Thelma yang kebingungan pun membalas usulan kekanak-kanakan itu, “N-Sekarang, Shannon. Kalau aku kembali menjadi gadis suci, aku harus terlibat dalam pemerintahan lagi. Zayin bukanlah negara tempat aku bisa menyerahkan segalanya pada orang lain.”
“Oh, tidak apa-apa. Lyle akan melakukan sesuatu untuk mengatasi semua masalah yang merepotkan itu. Dia hanya menginginkan pasukan.”
“Itu juga bermasalah,” sela Gaston, tetapi Shannon tidak mau berpisah dengan satu-satunya wanita yang menurutinya. Dia terus membujuknya dengan gigih.
“Kau terlalu bersungguh-sungguh, Thelma. Lyle bilang dia akan memanfaatkanmu, kan? Kalau begitu kau juga harus memanfaatkannya. Itu berlaku dua arah, kan? Lempar saja semua hal yang mengganggu itu padanya. Semuanya akan baik-baik saja. Dia idiot, jadi dia akan melakukan sesuatu tentang hal itu.”
Thelma berpikir sejenak.
“I-Itu kedengarannya bukan ide bagus.”
Saya tidak bisa benar-benar mempercayakan pemerintahan kepada orang bodoh.
Segala yang telah ia lakukan untuk negaranya berakhir sia-sia. Ketika ia melihatnya seperti itu, ia jadi enggan untuk melarikan diri lagi.
Ia telah berusaha menjadikan Zayin sebagai negara yang makmur—itu memang benar. Kenyataan bahwa ia sudah muak dan melarikan diri setelah impiannya itu ditolak membuatnya malu.
Dan dia tidak bisa menerima gagasan meninggalkan ordo ksatria untuk berbuat semau mereka.
Namun meski begitu, tidak ada yang dapat dilakukannya.
“Aku, kau tahu… Aku ingin menjadikan Zayin sebagai negara yang makmur. Tapi aku tidak bisa berbuat apa-apa lagi. Bahkan jika aku kembali sekarang…”
“Lakukan saja. Aku tahu kamu bisa. Semuanya akan baik-baik saja—kamu masih bisa melakukannya.”
Kata-kata Shannon yang murni dan sederhana membuat matanya berkaca-kaca.
“Apakah ini benar-benar belum terlambat? Apakah aku masih bisa kembali? Shannon, menurutmu apakah masih ada yang bisa kulakukan?”

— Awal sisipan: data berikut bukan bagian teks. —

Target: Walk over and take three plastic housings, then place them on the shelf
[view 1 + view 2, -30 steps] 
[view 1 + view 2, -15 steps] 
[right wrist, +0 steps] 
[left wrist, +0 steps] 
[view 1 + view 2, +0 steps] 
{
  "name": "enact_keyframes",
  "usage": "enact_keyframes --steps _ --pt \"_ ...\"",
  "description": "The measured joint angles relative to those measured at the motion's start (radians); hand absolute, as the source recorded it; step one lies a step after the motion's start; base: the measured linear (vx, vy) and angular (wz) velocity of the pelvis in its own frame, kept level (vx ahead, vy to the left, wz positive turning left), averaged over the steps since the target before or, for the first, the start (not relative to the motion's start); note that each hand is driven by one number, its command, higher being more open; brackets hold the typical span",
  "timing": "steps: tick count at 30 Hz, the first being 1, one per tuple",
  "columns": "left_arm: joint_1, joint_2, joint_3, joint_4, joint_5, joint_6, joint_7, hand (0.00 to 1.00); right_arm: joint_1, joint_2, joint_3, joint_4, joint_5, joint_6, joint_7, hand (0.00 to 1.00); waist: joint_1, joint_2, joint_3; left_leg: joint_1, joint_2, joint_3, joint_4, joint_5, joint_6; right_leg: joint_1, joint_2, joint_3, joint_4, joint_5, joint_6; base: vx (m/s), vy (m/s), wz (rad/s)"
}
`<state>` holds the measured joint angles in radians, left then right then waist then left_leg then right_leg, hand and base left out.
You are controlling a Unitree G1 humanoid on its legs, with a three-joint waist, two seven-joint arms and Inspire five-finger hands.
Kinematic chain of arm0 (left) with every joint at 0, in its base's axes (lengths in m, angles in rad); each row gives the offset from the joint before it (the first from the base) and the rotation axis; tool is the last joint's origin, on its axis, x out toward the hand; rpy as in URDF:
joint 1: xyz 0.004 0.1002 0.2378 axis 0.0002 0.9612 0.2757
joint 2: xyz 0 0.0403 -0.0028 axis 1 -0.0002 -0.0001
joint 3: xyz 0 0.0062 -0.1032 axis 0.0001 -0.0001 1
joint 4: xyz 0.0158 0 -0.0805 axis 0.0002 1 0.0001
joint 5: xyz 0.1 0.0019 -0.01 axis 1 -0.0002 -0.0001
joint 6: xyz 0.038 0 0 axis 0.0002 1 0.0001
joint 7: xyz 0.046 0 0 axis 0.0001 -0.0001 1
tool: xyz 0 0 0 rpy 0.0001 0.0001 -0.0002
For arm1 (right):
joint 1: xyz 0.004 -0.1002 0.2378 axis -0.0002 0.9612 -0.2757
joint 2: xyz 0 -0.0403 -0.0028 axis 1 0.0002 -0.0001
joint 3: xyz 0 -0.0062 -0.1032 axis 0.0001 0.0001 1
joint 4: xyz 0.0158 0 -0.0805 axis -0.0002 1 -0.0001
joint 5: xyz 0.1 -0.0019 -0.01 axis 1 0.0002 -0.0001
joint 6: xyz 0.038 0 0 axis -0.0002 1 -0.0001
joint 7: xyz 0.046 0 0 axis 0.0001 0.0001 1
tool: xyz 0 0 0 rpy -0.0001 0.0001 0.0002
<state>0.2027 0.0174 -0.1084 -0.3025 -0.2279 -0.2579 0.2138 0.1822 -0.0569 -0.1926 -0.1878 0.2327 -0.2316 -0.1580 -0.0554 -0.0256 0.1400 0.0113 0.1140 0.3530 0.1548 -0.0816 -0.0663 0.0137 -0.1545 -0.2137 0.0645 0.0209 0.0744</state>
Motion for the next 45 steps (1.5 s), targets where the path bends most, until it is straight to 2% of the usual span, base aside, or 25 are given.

Dia tahu ini bukanlah sesuatu yang seharusnya ditanyakan kepada seorang anak, tetapi Thelma tidak dapat menahan diri.
“Tentu saja bisa. Kalau dia mau membantu, dia akan melakukan apa saja untuk mewujudkannya. Tidak peduli seberapa liciknya. Anak itu bermain curang!”
Thelma tidak tahu apakah dia memuji Lyle atau menghinanya, tetapi dia bisa merasakan kepercayaan Shannon yang mendalam. Singkatnya, dia merasa sedikit malu karena dia benar-benar didorong oleh seorang anak seperti Shannon. Namun melihat ketulusan yang begitu murni, dia juga merasakan kekuatan baru mengalir dalam dirinya.
“Kalau begitu… aku akan meminjamkan kekuatanku. Aku mungkin tidak bisa berbuat banyak, tapi setidaknya, kehadiranku akan memberimu alasan yang tepat untuk mendukungmu.”
Setidaknya saya perlu meminimalkan pertempuran dan melindungi orang-orang.
Thelma mulai menaruh secercah harapan pada Lyle dan kawan-kawannya, yang berhasil mengalahkan monster legendaris. Jika mereka dapat mengalahkan Tressy, maka mungkin saja mereka juga dapat merebut kembali Zayin.
Ketika dia memikirkannya, dia merasakan motivasinya kembali.
Saya…belum selesai.
“Oh, Thelma!” teriak Gaston, air mata berlinang di matanya. “Akhirnya kau menemukan tekad untuk bertarung!”
Dan melihat mereka berdua menangis di tengah kota, Miranda mendesah.
“Kalau begitu, ayo kita kembali. Kita terlalu menarik perhatian di sini.”
Menyadari tatapan penasaran penduduk kota di sekitarnya, Thelma tersipu dan menyembunyikan wajahnya.